One of her biggest fears is turning out like her mum multiple partners who she had to call dad.
Her actual dad was 15 and her mum was about 26 when she got pregnant with her, her mum also recently decided to get into a fist fight with her daughter in law.
I have spoken to her mum about the things my partner has said to me and all she says is she’s just like me the jealous type.
Unfortunately I don’t own the house all savings are in her name even both the cars we have are in her name (as she paid go them).

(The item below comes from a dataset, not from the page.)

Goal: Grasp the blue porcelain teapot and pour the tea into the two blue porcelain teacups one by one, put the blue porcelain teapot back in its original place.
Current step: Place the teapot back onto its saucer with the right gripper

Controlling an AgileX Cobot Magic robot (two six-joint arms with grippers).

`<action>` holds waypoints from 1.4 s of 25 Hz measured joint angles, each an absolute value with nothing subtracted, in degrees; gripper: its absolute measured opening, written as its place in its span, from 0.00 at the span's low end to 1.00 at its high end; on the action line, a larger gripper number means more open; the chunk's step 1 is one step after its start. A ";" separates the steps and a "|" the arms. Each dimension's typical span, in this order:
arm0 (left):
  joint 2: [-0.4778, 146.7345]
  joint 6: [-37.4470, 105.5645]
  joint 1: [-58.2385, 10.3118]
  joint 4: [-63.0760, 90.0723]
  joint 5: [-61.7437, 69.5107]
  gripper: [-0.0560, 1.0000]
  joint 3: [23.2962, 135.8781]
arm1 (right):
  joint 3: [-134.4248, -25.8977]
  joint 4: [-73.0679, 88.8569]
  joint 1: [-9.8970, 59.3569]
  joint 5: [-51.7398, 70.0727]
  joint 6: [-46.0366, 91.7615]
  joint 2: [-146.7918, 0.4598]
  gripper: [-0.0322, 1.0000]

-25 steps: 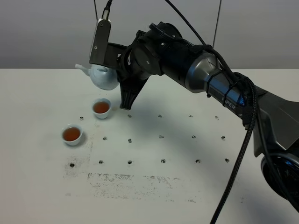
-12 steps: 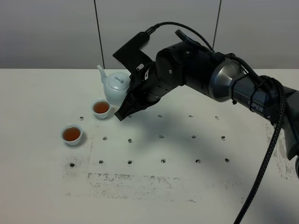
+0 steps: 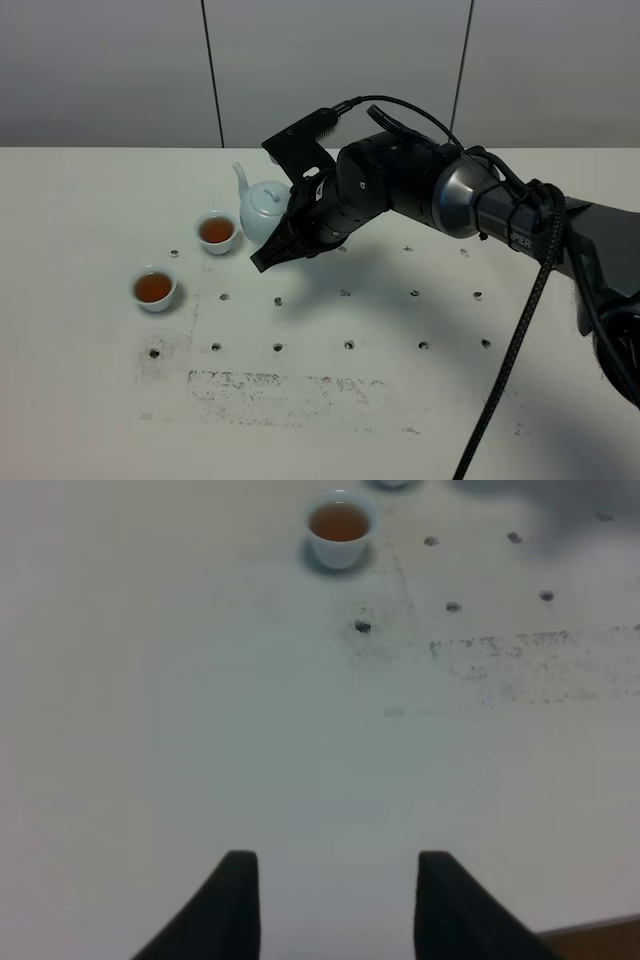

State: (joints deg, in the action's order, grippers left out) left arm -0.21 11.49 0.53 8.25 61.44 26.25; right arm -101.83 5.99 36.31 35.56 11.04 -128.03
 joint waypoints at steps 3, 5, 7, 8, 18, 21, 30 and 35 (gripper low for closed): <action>-0.21 11.49 0.53 8.25 61.44 0.45 26.25 | -101.78 6.25 36.05 35.40 10.50 -129.25 0.10; -0.21 11.49 0.53 8.25 61.44 0.45 26.25 | -101.78 6.68 35.86 35.28 10.50 -129.54 0.10; -0.21 11.49 0.53 8.25 61.44 0.45 26.25 | -101.78 6.79 35.74 35.26 10.50 -129.80 0.10; -0.21 11.49 0.53 8.25 61.44 0.45 26.25 | -101.78 6.79 35.72 35.26 10.50 -129.87 0.10; -0.21 11.49 0.53 8.25 61.44 0.45 26.25 | -101.78 5.63 35.47 38.74 10.45 -125.83 0.10; -0.21 11.49 0.53 8.25 61.44 0.45 26.25 | -101.84 5.50 34.37 40.93 10.45 -122.94 0.10; -0.21 11.49 0.53 8.25 61.44 0.45 26.25 | -90.92 5.05 30.99 38.93 9.11 -115.05 0.10; -0.21 11.49 0.53 8.25 61.44 0.45 26.25 | -81.05 6.07 30.28 34.75 7.61 -111.24 0.10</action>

Good point about the paragraphs when I get on a typing toll what I leant in school goes out the window, trouble is she’s very spiteful (Even police officer I spoke to said she sounds very jealous) so is doing what ever she can to limit my time with them, we “discussed” What was gonna happen with kids it’s been decided that I’d pick them up from family home in morning before she goes to work drop them at school then when I finish pick them up keep them at my parents till she gets home from work then I have to drop them back,
She said I can have them overnight on occasion but not every week as my parents house is not their home.
What annoys me more is I know she’s not doing the normal things that need to be done with kids they tell me she’s not reading to them at bed time they get their iPads in bed, she made our daughter jam sandwiches and put an apple in her lunch, she’s doesn’t like those things so didn’t eat all day.

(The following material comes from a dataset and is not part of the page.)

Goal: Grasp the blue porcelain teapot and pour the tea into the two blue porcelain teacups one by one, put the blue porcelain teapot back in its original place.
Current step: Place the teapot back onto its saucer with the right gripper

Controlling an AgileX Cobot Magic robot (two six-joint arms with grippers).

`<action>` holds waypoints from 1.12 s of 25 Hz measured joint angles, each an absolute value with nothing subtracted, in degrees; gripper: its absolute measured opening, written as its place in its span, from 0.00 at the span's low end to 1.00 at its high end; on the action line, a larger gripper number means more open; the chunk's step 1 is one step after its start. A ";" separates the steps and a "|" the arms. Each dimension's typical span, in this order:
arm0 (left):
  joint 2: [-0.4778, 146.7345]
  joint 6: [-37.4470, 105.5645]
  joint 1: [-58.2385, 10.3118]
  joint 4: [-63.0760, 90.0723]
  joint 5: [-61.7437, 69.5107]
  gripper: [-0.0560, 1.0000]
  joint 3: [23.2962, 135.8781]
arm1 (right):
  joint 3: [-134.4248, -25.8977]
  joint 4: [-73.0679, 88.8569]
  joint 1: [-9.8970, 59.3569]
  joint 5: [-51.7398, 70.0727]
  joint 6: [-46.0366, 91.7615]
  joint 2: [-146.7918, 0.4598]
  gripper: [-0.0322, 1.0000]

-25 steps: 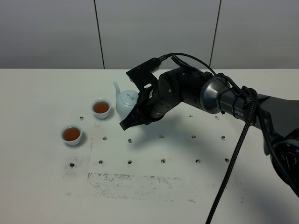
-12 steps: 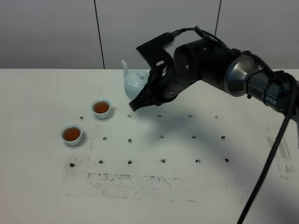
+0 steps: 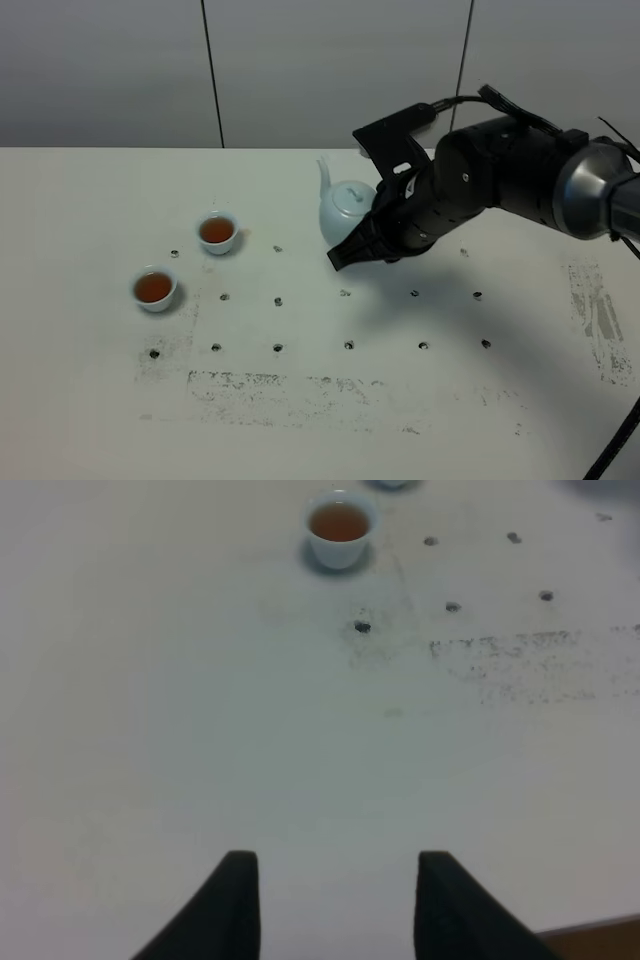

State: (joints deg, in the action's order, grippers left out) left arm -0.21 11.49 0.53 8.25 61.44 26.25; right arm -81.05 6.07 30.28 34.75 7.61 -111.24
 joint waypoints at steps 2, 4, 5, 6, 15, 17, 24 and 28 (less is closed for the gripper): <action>-0.21 11.49 0.53 8.25 61.44 0.45 26.25 | -76.23 6.20 29.95 33.13 7.39 -109.93 0.10; -0.21 11.49 0.53 8.25 61.44 0.45 26.25 | -72.39 6.45 29.44 32.01 6.30 -108.65 0.10; -0.21 11.49 0.53 8.25 61.44 0.45 26.25 | -70.64 6.54 29.24 31.51 5.72 -108.10 0.10; -0.21 11.49 0.53 8.25 61.44 0.45 26.25 | -69.39 6.54 28.83 30.93 5.28 -107.77 0.10; -0.21 11.49 0.53 8.25 61.44 0.45 26.25 | -66.54 5.04 25.76 28.11 2.63 -107.39 0.10; -0.21 11.49 0.53 8.25 61.44 0.45 26.25 | -66.54 4.85 25.47 27.85 2.52 -107.44 0.10; -0.21 11.49 0.53 8.25 61.44 0.45 26.25 | -66.48 3.64 23.64 27.57 1.38 -108.69 0.10; -0.21 11.49 0.53 8.25 61.44 0.45 26.25 | -66.47 3.64 23.64 26.95 1.27 -109.54 0.10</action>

I agree with you that it would be amazing if I could just take them away and I know life would be awesome, I could look after them without all the pressure of Walking on eggshells, but life very rarely works out that well,
I’m at such a loss I’ve gone from being constantly being busy with kids to nothing but missing them,
she’s let me come round to collect my stuff and it’s only the things I moved in with 7 years ago as she feels she paid for everything in the house so none of it’s mine.
Maybe I am looking at this in the wrong way at least I’m out now and I can show my kids that it’s not acceptable to stay in a relationship like that, kids will always copy their parents and if they see me crying on a weekly basis whilst allowing someone to constantly talk to me like shit that to them will be normal and I don’t what too of normalise that shit they should know it’s wrong.